COMPLEXES OF CALMODULIN WITH ANTAGONISTS. Zs. Bcskei, V. Harmat, D. Menyhrd, G. Nray-Szab, Etvs University of Sciences, Budapest, Hungary, B. Vrtessy, J. Ovdi, Institute of Enzimology of the Hungarian Academy of Sciences, Budapest, Hungary
Calmodulin is believed to be the most imprtant mediator of Ca2+-dependent signaling in eucarytic cells and is thought to play an essetial role in processes like cell proliferation and growth. Calmodulin is therefore a target for certain drugs and consequently a target of drug design experiments.
The structures of calmodulin as well as its complexes with a number of substrates has received widespread attention recently. This is because calmodulin plays a regulatory role in a number of processes by transforming the value of the intracellular Ca2+ -ion concetration into a more structured information. If Ca2+ concentration increases than two hydrophobic binding pockets of calmodulin become exposed facilitating the binding of certain amphilphilic regulatory helices of at least 30 different proteins of high biological importance. Calmodulin mediated enzyme activation can be efficiently inhibited by a number of pharmacological agents (antipsychotics, antidepressants, muscle relaxants etc.). Crystal structure of TFP (a potent antipsychotic phenothiazine type drug, kind of a reference molecule on the area) with calmodulin is known from the literature1. This shows that due to the effect of the small molecular antagonist TFP, calmoduline undergoes a very similar conformational change to that it suffers when it binds regulatory oligopeptide pieces of proteins normally regulated by calmodulin.

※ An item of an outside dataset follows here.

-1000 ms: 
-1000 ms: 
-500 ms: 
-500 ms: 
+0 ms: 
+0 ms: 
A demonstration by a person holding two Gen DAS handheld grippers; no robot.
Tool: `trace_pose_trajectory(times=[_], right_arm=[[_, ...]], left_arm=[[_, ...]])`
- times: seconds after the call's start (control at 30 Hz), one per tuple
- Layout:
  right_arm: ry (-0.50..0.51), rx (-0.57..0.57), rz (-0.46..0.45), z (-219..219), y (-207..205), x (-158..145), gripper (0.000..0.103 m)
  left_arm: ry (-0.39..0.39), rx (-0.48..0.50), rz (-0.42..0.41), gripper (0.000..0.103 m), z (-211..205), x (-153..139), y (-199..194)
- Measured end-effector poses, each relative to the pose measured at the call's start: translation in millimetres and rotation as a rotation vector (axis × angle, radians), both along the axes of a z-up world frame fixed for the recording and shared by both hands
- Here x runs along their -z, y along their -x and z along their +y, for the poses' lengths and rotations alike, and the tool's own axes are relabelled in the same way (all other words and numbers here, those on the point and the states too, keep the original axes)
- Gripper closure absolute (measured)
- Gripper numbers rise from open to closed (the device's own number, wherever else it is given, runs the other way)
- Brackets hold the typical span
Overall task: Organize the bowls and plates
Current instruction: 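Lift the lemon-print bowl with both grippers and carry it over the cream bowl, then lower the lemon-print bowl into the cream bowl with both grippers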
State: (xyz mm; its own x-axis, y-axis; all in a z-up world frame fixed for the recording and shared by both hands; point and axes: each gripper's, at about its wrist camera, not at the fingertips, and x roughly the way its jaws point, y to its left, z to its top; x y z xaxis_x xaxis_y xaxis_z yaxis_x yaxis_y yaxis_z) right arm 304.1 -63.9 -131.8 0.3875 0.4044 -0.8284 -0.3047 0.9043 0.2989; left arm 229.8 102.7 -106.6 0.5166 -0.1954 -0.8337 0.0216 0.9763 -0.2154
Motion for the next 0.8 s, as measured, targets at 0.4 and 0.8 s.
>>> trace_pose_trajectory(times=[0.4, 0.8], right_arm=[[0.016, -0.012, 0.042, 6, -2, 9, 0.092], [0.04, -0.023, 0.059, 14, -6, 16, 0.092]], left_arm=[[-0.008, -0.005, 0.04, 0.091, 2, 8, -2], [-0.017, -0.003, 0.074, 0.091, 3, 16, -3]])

We have recently shown that drugs fairly different form TFP result in very similar calmodulin conformational changes. Furthermore we have also demonstrated that at low, physiologically relevant TFP concentrations the binding of the second TFP occurs in the C-terminal domain of calmodulin, unlike it was proposed earlier. A quaterner complex of calmoduline with Ca2+ and two different type of drugs has also been investigated resulting in some new insights into the inactivation of calmodulin.
1 Vandonselaar, M., Hickie, R.A., Quail, J.W., Delbaere, L.T.J. (1994) Nature Structural Biology 1 795-801.